- _DATA SHOWN_:
++++++++

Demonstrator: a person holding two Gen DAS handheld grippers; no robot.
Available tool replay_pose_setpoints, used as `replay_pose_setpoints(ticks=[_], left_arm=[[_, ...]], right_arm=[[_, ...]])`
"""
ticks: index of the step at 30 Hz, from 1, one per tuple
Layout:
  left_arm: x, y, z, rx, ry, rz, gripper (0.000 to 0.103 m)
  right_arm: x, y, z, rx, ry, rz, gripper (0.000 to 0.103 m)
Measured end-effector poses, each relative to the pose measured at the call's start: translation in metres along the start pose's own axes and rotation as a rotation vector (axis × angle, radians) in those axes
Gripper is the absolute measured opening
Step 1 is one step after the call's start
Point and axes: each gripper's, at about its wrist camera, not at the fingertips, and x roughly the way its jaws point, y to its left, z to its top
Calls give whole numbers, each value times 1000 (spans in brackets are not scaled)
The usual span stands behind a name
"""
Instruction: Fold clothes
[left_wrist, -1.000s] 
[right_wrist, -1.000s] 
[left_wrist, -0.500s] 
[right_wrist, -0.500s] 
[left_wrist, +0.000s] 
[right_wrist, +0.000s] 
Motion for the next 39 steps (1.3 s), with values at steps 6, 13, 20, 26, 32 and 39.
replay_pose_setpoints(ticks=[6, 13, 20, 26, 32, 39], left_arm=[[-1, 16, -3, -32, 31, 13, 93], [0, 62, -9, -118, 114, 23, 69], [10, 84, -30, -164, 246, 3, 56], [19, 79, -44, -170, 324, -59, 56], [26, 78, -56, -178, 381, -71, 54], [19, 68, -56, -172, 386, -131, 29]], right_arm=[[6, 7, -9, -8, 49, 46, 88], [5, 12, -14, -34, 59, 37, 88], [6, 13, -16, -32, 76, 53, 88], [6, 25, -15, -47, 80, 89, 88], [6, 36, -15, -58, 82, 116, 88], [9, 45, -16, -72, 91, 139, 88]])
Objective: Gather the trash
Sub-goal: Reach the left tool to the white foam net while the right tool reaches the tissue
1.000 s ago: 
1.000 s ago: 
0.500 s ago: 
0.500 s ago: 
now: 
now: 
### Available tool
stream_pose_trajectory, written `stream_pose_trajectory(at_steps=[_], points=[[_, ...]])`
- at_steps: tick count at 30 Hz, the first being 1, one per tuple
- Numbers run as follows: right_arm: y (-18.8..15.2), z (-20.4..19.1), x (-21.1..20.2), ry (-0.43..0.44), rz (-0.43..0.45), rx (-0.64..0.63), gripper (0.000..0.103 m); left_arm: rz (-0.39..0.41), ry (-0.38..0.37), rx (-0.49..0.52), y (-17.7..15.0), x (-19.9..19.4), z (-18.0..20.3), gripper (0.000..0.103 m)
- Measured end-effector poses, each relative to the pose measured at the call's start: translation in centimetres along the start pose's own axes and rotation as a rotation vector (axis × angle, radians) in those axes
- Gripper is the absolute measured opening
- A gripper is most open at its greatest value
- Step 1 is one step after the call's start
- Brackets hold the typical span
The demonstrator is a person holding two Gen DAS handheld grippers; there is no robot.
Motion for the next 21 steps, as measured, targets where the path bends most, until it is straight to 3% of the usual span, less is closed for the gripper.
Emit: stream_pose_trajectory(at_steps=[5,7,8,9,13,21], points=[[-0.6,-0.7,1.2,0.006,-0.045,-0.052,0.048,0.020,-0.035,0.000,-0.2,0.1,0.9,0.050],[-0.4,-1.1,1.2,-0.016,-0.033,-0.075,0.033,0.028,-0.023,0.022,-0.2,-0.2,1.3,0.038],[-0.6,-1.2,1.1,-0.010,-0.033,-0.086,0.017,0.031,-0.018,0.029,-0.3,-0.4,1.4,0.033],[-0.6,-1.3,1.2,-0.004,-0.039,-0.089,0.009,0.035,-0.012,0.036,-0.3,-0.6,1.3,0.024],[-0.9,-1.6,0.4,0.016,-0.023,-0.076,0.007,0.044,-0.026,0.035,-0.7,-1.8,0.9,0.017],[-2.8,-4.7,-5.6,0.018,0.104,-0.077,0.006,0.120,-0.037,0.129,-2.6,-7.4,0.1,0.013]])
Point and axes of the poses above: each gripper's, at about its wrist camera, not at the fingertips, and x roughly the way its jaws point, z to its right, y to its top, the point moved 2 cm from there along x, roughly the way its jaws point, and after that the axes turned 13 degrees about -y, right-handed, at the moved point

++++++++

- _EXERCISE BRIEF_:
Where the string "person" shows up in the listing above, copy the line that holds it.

- _ANSWER FOR THE TASK_:
Demonstrator: a person holding two Gen DAS handheld grippers; no robot.
The demonstrator is a person holding two Gen DAS handheld grippers; there is no robot.

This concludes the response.